Mary Augusta Wood-Allen (October 19, 1841 – January 21, 1908) was a doctor, social reformer, and writer of books on health and self-improvement for women and children. Through her lectures and writings she was a voice for the social purity movement.[1]

Biography[edit]

Wood was born in Delta, Ohio . She attended Ohio Wesleyan Female College, graduating in 1862. After teaching for a time at the Battleground Collegiate Institute in Battle Ground, Indiana, she married Dr. Chilion Brown Allen on April 15, 1863. After three years studying in Europe she earned a medical degree from the University of Michigan at Ann Arbor in 1875. She went into practice in Newark, New Jersey.[2] In 1883 she was appointed "Lecturer of Heredity and Hygeine" for the National Women's Christian Temperance Union at the suggestion of Frances Willard; in 1892 she became Superintendent of the Purity Department, and in 1897 she became Superintendent of Purity for the World WCTU.
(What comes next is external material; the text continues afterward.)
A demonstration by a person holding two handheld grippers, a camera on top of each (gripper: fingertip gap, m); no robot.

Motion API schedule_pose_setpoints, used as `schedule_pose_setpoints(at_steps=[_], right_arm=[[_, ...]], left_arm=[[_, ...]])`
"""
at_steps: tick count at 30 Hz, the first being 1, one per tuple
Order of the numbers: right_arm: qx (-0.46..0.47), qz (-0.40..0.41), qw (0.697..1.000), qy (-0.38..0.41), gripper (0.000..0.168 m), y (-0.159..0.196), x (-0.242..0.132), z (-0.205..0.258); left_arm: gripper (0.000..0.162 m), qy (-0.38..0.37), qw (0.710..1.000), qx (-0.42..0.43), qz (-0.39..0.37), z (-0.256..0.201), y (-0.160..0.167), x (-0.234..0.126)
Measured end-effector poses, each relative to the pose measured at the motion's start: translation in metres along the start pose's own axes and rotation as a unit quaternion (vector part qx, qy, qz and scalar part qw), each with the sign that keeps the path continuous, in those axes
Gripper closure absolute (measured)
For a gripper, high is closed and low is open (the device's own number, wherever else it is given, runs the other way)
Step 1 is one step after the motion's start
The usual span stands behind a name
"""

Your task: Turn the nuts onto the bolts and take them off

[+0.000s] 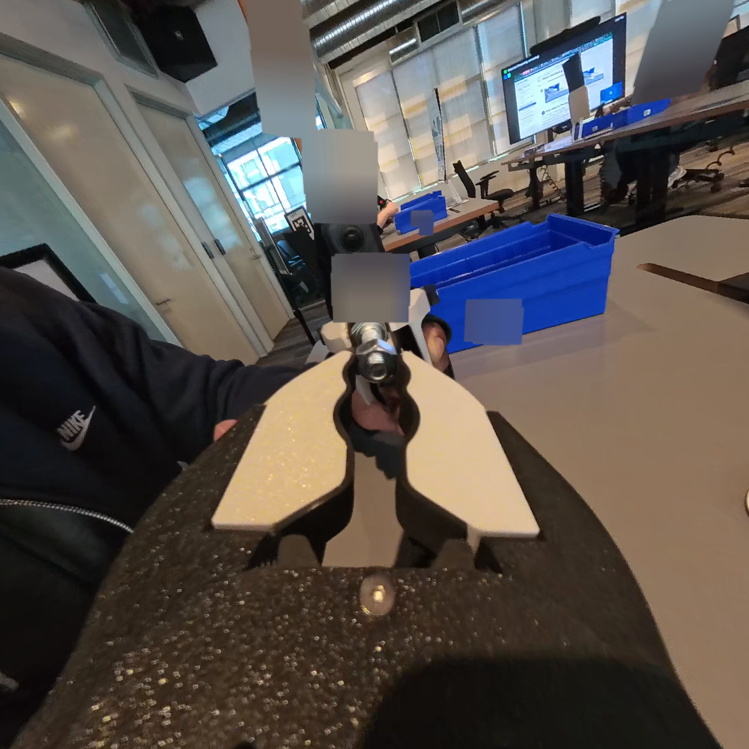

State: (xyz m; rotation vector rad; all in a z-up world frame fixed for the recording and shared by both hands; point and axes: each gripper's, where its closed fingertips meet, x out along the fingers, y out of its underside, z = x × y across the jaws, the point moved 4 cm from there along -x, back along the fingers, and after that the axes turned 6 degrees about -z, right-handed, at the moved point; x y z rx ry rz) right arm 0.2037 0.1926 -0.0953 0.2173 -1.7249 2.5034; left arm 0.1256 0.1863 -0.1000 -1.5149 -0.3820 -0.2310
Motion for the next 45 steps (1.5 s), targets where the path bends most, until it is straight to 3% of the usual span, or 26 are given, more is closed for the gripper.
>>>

In 1895 Wood-Allen started a series of monthly leaflets titled "Mother's Friend"; this was expanded into the monthly magazine "The American Mother", later "American Motherhood", which continued publication until 1919. Wood-Allen published the magazine herself with the assistance of her son and daughter.[3] She also published a number of books: "Teaching Truth" (1892), "The Man Wonderful: The Marvels of Our Bodily Dwelling" (1895), "What a Young Woman Ought to Know" (1899), "Marriage: Its Duties and Privileges" (1901), "Child-confidence Rewarded" (1903), "What a Young Girl Ought to Know" (1905), "Almost a Man" (1907), "Almost a Woman" (1907), and "Making the Best of Our Children" (2 volumes, 1909).

Family[edit]

Wood-Allen and her husband had separated by 1880. Wood-Allen's children were Mario Chilion Wood-Allen (1870-1936) and Rose Wood-Allen Chapman (1875-1923). Rose continued to write articles and books of advice on child-rearing and in 1907 took her mother's place as the National Superintendent of Purity for the WCTU.
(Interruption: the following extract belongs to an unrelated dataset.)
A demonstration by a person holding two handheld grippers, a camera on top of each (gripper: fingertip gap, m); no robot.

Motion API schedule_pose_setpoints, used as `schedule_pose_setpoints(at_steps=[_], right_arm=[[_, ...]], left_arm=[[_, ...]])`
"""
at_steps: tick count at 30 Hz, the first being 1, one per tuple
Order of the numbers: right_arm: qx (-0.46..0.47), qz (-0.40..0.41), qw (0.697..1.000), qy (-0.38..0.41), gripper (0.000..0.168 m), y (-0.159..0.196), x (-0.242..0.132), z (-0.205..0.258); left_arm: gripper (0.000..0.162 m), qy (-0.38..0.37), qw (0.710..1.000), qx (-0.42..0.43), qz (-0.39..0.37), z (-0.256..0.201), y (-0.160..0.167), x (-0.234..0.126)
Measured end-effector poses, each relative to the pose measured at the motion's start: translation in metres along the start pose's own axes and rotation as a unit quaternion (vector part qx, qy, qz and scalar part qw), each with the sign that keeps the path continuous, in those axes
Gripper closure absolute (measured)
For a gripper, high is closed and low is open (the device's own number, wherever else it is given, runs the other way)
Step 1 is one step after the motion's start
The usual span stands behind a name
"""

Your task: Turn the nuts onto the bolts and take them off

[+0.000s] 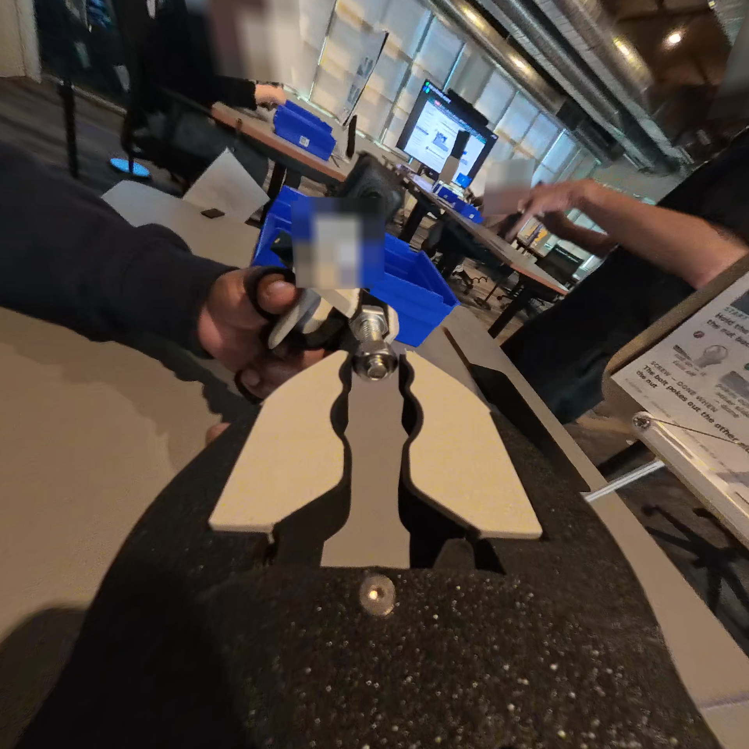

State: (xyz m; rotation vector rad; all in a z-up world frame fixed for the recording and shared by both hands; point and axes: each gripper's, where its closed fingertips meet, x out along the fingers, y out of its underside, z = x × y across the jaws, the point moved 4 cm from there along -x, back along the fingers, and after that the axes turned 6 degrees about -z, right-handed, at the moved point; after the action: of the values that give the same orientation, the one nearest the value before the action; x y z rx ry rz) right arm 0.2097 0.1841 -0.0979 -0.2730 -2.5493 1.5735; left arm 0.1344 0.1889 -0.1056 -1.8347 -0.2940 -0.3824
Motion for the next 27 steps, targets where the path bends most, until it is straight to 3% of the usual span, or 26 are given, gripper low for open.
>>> schedule_pose_setpoints(at_steps=[3,8,13,27], right_arm=[[0.043,-0.029,0.999,0.012,0.126,0.000,-0.002,-0.006],[0.128,-0.086,0.988,0.015,0.116,0.008,-0.010,-0.012],[0.186,-0.127,0.974,0.025,0.116,0.024,-0.019,-0.013],[0.205,-0.122,0.970,-0.039,0.127,0.039,-0.015,-0.005]], left_arm=[[0.146,-0.018,0.999,0.045,-0.004,0.001,-0.002,-0.002],[0.146,-0.061,0.988,0.141,-0.004,0.005,-0.007,-0.010],[0.146,-0.077,0.980,0.182,0.003,0.006,-0.006,-0.013],[0.146,-0.084,0.977,0.193,0.018,0.014,0.001,-0.019]])
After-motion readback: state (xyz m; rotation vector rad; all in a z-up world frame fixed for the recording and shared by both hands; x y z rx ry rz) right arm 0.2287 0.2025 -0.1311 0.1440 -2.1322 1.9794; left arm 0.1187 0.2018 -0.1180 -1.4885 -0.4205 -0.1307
She died in District of Columbia in 1908.

References[edit]

  1. ^ Sympathy & Science: Women Physicians in American Medicine, Regina Markell Morantz-Sanchez, Chapel Hill, NC: University of North Carolina Press, 2000, p. 218
  2. ^ American Women: Fifteen Hundred Biographies, ed. Frances Willard and Mary Livermore, New York: Mast, Crowell, & Kirkpatrick, revised 1897, p. 20-1
  3. ^ The Character Builder, November 1902, p. 211-2

External links[edit]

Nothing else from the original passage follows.